Michel cependant était trop jeune pour être affilié aux Bons-Cousins. Il vivait seul au Fori, n’ayant pour compagnon qu’un corbeau apprivoisé qui le suivait à son travail avec la fidélité du chien le plus dévoué. Ainsi isolé et n’étant distrait par rien de son amour, le pauvre jeune homme s’y abandonna tout entier, sans se dissimuler que bien peu d’espoir lui était permis. Le père de Cyprienne, nous l’avons dit déjà, avait maison, champs et prés, et le jeune homme ne possédait pour toute fortune que ses deux bras et ses instrumens de travail ; mais ce qui le désespérait encore davantage, c’était le caractère de la jeune fille. Cyprienne était de l’aveu de tous la plus jolie paysanne du massif, fraîche et piquante, vive et d’esprit tout à fait éveillé, irréprochable jusque-là dans ses mœurs, mais enfant très gâtée, pleine de caprices, railleuse, aimant la toilette, cherchant beaucoup trop à plaire aux garçons, une coquelicante, comme disent agréablement nos paysans. La coutume des mai plantés sous la fenêtre des jeunes villageoises s’est conservée dans toute sa pureté à Alaise, et chaque arbre a sa signification. À l’honnête et douce jeune fille, l’if toujours vert se cachant discrètement au fond de la forêt, symbole de jeunesse virginale et de modestie ; à la prude intraitable, le houx hérissé de pointes ; à la coquelicante, le cerisier, qui étale au bord des chemins ses appétissans fruits rouges et semble lui-même appeler le maraudeur : langage, non plus des fleurs, mais des arbres, dernier débris de la langue runique. L’impertinent cerisier avait été placé cette année même sous la fenêtre de Cyprienne ; mais Une main dévouée l’avait arraché avant le jour et y avait substitué un jeune et bel if. Cyprienne avait joui de l’hommage et n’avait pas su l’affront.

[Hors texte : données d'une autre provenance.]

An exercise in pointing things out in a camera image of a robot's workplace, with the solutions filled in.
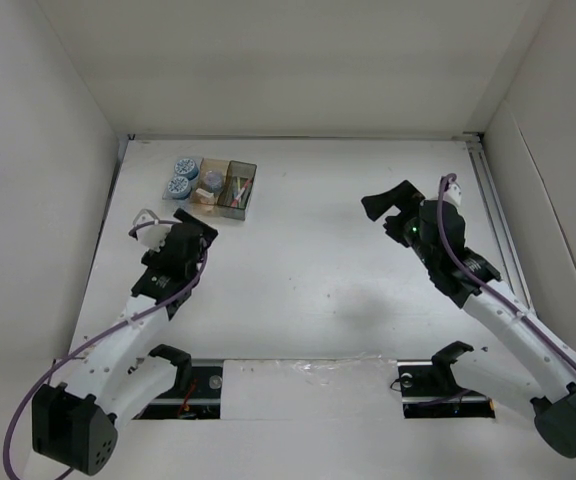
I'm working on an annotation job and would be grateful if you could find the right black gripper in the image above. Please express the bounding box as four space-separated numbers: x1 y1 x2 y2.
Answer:
362 180 438 270

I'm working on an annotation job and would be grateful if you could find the white staple box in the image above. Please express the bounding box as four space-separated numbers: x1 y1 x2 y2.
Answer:
195 188 214 199

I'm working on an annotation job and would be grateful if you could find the pink highlighter pen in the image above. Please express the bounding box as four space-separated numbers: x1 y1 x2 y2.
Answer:
236 181 253 208

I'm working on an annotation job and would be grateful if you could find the clear jar of paper clips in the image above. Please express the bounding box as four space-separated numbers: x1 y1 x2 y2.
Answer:
203 170 225 192

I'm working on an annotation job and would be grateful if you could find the blue white tape jar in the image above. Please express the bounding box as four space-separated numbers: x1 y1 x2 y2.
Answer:
173 157 201 182
166 176 192 200

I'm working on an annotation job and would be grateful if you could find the grey highlighter pen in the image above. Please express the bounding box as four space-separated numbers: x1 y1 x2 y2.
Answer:
241 181 254 208

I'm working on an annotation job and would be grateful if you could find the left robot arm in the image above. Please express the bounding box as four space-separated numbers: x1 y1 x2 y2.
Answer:
31 208 218 476

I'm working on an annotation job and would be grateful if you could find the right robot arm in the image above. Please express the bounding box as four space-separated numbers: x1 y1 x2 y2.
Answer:
361 174 576 459

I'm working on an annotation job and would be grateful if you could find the smoky grey plastic container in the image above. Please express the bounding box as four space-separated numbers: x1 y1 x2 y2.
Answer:
218 161 257 221

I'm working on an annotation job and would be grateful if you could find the clear plastic container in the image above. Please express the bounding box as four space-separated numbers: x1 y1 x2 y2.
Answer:
162 156 203 205

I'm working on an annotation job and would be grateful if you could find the amber plastic container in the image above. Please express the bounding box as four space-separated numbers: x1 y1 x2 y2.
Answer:
187 157 229 215

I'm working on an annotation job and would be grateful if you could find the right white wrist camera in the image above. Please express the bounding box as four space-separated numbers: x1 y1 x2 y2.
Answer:
429 176 462 209

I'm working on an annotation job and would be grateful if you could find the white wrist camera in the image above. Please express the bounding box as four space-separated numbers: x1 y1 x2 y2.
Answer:
429 176 462 209
128 209 175 252

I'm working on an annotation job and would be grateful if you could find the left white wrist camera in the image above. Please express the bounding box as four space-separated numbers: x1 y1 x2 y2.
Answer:
128 209 175 252

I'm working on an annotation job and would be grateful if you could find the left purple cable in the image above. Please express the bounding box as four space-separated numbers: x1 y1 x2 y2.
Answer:
2 219 209 479

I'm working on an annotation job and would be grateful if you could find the aluminium rail right side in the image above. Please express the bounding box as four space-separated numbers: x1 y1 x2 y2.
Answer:
464 134 533 308

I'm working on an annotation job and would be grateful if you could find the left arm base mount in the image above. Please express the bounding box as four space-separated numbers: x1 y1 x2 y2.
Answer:
134 360 224 420

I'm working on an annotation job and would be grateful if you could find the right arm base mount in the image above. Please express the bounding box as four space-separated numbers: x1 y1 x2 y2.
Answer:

Telle était celle qu’aimait Michel pour sa joie et son tourment. Vingt fois par jour sa raison et son bon sens détruisaient ses illusions jusqu’à la dernière, et vingt fois ses illusions renaissaient. Il avait des heures délicieuses où il se voyait aimé de Cyprienne et uni à elle pour la vie, et des heures sombres où la réalité, qu’il ne pouvait plus se dissimuler, le désespérait et l’accablait. Un jour Michel revenait de son travail ; il se regarda par hasard dans un miroir qui ne lui servait d’ordinaire que pour sa toilette du dimanche, et il se vit tout noir des pieds à la tête. Il pensa à Cyprienne, si fraîche, si blanche, et au mépris qu’elle ne pouvait manquer d’avoir et pour lui et pour son misérable métier. La tristesse lui monta au cœur. Il se lava tout de suite à grande eau et s’habilla comme un jour de fête carillonnée ; puis, le cœur plus content, il voulut de nouveau se regarder dans le miroir. Le miroir n’existait plus ; il l’avait jeté de dépit hors de sa baraque et brisé en vingt morceaux. Alors Colas (c’était le nom de son corbeau) s’approcha de lui comme pour le consoler. — Toi aussi,. mon pauvre Colas, lui dit-il tristement, tu es bien noir, et toi aussi, tu as les ailes coupées ; mais ton sort vaut encore mieux que le mien. Tes ailes repousseront, et je te rendrai la liberté. Tu retourneras parmi les tiens dans la forêt, et tu auras une Cyprienne qui ne se plaindra pas de ce que tu es noir et ne te demandera pas d’être riche. — J’aime Cyprienne, bégaya d’une manière presque inintelligible l’oiseau, qui avait eu le fil coupé, et qui mille fois avait entendu son maître prononcer ces mots. Michel le caressa avec des transports de joie. Un autre jour, dans un pareil accès de découragement, il prit son échelle à neuf échelons et ses deux échelles moindres qu’il coucha toutes trois par terre dans sa baraque, plaça dessus son linge, ses hardes et son humble vaisselle, puis son arc et son arcotte[7], ses pelles à charbon et ses scies, en un mot tous ses outils de coupeur et de charbonnier. Tous ces objets une fois réunis, il s’assit devant et demeura longtemps plongé dans des pensées amères. Tout ce qu’il possédait était là, et le tout ne valait pas trois cents francs. Son cœur se serra, et malgré lui il se mit à pleurer.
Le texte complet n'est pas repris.